Angela Cristea – Head of the Representation of the European Commission in Romania
Angela Cristea took over as head of the EC representation in Romania in January 2014. With over 20 years of experience in institutional communication management, she worked in Romania, Turkey and Egypt, and after 2010, at the European Commission in Brussels. She studied economics, political sciences, and European affairs.
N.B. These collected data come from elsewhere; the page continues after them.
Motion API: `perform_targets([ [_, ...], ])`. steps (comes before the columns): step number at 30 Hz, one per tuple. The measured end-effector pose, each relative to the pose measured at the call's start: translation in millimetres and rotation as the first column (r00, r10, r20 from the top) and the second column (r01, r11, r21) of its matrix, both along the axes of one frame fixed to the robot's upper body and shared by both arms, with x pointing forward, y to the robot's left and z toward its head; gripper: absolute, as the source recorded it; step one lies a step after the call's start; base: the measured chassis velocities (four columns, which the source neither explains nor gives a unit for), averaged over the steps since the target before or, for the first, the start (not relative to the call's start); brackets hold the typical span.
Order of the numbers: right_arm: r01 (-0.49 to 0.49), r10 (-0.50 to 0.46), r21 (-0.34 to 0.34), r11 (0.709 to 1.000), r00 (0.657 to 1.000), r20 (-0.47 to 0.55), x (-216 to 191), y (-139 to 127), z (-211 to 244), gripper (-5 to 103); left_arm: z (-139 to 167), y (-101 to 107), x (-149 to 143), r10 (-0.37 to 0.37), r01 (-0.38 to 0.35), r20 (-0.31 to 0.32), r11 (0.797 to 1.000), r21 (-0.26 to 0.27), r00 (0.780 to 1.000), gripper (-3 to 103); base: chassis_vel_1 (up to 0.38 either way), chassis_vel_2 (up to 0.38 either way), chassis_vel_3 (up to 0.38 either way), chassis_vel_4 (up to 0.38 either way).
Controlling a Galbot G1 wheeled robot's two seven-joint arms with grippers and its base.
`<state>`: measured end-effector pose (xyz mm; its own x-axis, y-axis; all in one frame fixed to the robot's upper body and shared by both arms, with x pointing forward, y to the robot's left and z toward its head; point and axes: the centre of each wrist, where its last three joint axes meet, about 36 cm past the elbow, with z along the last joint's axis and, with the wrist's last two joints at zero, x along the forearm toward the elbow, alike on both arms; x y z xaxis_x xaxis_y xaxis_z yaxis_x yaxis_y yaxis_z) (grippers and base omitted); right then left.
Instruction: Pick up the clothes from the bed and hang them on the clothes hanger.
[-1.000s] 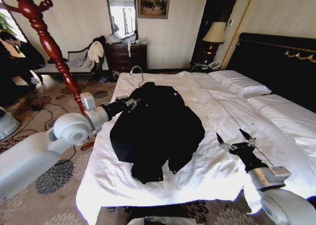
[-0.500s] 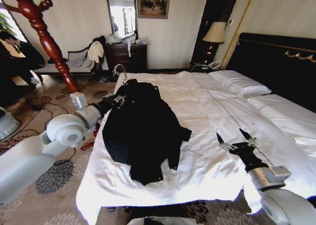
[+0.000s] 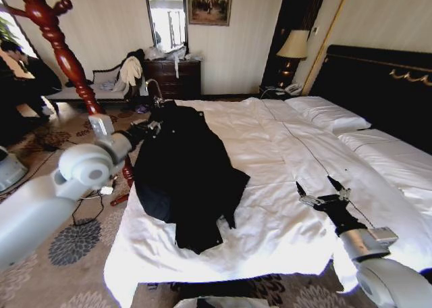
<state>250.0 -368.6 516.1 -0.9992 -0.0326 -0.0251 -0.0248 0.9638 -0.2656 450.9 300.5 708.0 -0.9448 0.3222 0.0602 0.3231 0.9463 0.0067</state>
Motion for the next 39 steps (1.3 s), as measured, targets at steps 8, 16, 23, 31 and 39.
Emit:
perform_targets([
  [8,0.000,0.000,0.000,1.000,1.000,0.000,0,0,0,100,55,17,20,0.031,-0.029,0.021,0.997,-0.075,0.999,16,0.000,0.000,0.000,0.000],
  [16,0.000,0.000,0.000,1.000,1.000,0.000,0,0,0,100,81,22,61,0.066,-0.068,-0.014,0.989,-0.134,0.998,16,0.000,0.000,0.000,0.000],
  [23,0.000,0.000,0.000,1.000,1.000,0.000,0,0,0,100,106,22,95,0.095,-0.096,-0.015,0.981,-0.166,0.995,16,0.000,0.000,0.000,0.000],
  [31,0.000,0.000,0.000,1.000,1.000,0.000,0,0,0,100,158,-10,126,0.079,-0.075,0.024,0.988,-0.133,0.997,16,0.000,0.000,0.000,0.000],
  [39,0.000,0.000,0.000,1.000,1.000,0.000,0,0,0,100,215,-31,129,0.073,-0.065,0.080,0.994,-0.091,0.994,16,0.000,0.000,0.000,0.000],
])
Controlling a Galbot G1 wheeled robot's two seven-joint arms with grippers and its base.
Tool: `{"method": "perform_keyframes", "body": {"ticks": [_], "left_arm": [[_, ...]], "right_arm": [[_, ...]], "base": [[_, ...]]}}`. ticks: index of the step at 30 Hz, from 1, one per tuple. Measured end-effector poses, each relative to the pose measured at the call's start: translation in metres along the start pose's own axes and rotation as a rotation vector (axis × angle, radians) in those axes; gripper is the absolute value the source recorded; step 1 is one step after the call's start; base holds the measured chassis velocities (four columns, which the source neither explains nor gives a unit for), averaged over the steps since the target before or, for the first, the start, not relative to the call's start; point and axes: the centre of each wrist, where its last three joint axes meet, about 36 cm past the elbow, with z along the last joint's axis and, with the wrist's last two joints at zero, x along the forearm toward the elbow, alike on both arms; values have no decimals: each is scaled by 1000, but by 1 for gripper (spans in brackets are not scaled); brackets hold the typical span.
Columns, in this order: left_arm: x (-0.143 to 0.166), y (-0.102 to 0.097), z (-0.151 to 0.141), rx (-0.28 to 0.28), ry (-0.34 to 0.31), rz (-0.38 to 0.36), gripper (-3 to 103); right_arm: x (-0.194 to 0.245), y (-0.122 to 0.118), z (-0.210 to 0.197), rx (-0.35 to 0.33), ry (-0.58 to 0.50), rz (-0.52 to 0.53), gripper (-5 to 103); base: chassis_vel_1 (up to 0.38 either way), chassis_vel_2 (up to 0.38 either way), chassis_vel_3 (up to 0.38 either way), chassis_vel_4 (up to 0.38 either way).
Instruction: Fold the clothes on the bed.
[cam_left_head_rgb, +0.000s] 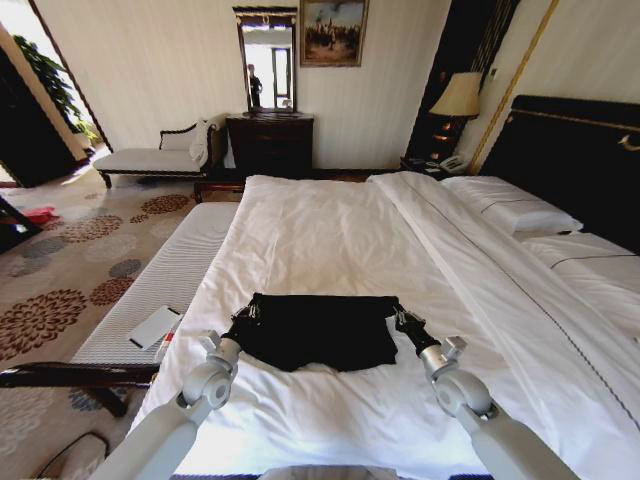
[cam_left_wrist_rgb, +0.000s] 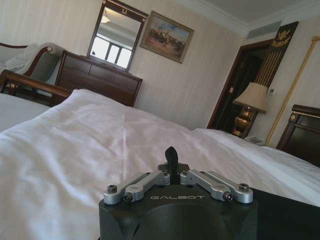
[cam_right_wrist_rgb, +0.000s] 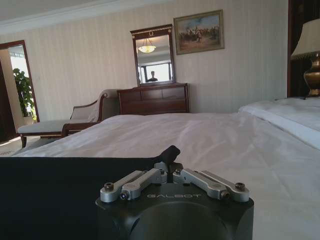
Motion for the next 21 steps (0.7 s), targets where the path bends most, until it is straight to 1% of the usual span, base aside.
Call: {"method": "perform_keyframes", "body": {"ticks": [1, 3, 4, 6, 9, 10, 12, 14, 15, 17, 21], "left_arm": [[0, -1, -1, -1, -6, 3, 3], [-1, -1, -4, -4, -18, 7, 3], [-3, 0, -6, -8, -27, 8, 3], [-7, 2, -8, -13, -38, 5, 3], [-25, 13, -15, -32, -70, -20, 3], [-25, 13, -15, -32, -70, -20, 3], [-39, 19, -16, -41, -80, -35, 3], [-45, 20, -18, -44, -86, -38, 3], [-50, 20, -20, -44, -95, -39, 3], [-53, 19, -21, -41, -97, -37, 3], [-49, 17, -13, -44, -79, -31, 3]], "right_arm": [[0, 2, 0, 1, -12, -1, -3], [-1, 5, 1, -3, -29, 3, 6], [-2, 5, 0, -5, -35, 6, 8], [-3, 6, 0, -5, -42, 8, 8], [-12, 2, -1, -4, -53, 19, 19], [-12, 2, -1, -4, -53, 19, 19], [-21, -1, -3, -5, -62, 25, 25], [-24, -1, -5, -6, -68, 26, 25], [-26, -1, -7, -9, -72, 27, 30], [-24, 0, -6, -11, -68, 22, 36], [-15, 5, 0, -10, -47, 13, 37]], "base": [[0, 0, 0, 0], [0, 0, 0, 0], [0, 0, 0, 0], [0, 0, 0, 0], [0, 0, 0, 0], [0, 0, 0, 0], [0, 0, 0, 0], [0, 0, 0, 0], [0, 0, 0, 0], [0, 0, 0, 0], [0, 0, 0, 0]]}}
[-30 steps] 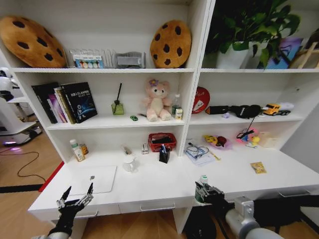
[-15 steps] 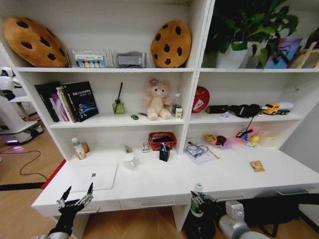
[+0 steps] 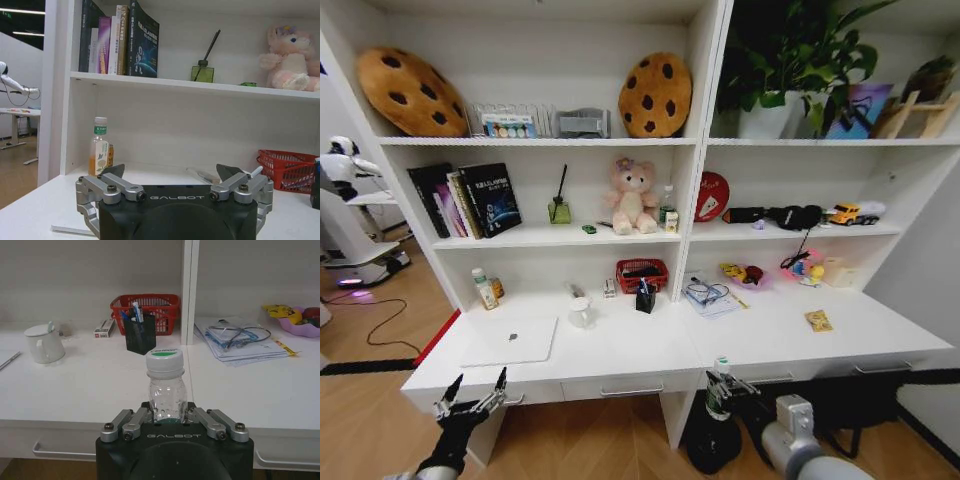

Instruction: Organize the objects on the table.

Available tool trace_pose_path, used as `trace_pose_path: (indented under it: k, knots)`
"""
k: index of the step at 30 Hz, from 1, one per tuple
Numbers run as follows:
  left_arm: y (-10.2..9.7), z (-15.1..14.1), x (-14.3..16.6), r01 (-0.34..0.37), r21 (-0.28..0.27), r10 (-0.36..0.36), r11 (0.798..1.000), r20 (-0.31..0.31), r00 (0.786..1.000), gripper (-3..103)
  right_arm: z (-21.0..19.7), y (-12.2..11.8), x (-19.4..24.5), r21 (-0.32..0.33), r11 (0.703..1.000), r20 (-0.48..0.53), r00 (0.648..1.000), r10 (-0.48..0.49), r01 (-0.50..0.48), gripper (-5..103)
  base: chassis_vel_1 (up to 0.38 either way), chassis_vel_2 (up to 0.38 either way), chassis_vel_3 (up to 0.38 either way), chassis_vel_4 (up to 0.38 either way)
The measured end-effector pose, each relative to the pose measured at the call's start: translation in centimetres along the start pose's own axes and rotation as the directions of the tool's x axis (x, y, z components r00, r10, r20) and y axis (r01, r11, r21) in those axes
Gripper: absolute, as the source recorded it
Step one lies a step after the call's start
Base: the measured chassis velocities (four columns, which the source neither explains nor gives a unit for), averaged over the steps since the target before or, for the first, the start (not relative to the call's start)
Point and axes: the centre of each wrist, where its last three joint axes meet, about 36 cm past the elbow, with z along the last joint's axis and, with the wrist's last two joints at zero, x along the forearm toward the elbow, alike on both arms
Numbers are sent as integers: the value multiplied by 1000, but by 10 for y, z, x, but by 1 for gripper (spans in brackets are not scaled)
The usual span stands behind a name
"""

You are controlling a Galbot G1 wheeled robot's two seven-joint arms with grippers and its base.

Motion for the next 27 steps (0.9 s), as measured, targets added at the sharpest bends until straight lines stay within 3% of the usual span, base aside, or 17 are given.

Powerful women in the judiciary
Laura Codruta Kovesi – chief prosecutor at the National Anticorruption Department (DNA)
She has been the chief prosecutor of DNA since 2013. She got the second three-year mandate for this position in 2016. Before being appointed DNA chief prosecutor, she was the Prosecutor General of Romania between 2006 and 2012, leading the Prosecutor General’s Office attached to the High Court of Cassation and Justice. Upon appointment in 2006, Kovesi was the first woman and the youngest Prosecutor General in Romania’s history. Her CV is available here.
Cristina Tarcea – president of the High Court of Cassation and Justice
Cristina Tarcea was appointed president of the High Court of Cassation and Justice (ICCJ) in September 2016. She graduated from the Faculty of Law within the Bucharest University in 1985. She was a lawyer in the Ialomita bar between 1985 and 1990. Between 2002 and 2004 she worked as state secretary in the Justice Ministry. She became a deputy president of the High Court of Cassation and Justice in 2013.
Simona Marcu – president of the Superior Council of Magistracy
Simona Marcu was elected president of the Superior Council of Magistracy in January this year. She graduated from the Faculty of Law of the University of Bucharest in 1988 and was a jurist, judge at the District Court 1 and the Bucharest Tribunal, president of the department, vice president of the Bucharest Tribunal, judge at the Bucharest Court of Appeal and judge at the High Court of Cassation and Justice – Administrative and Tax Appeals Division.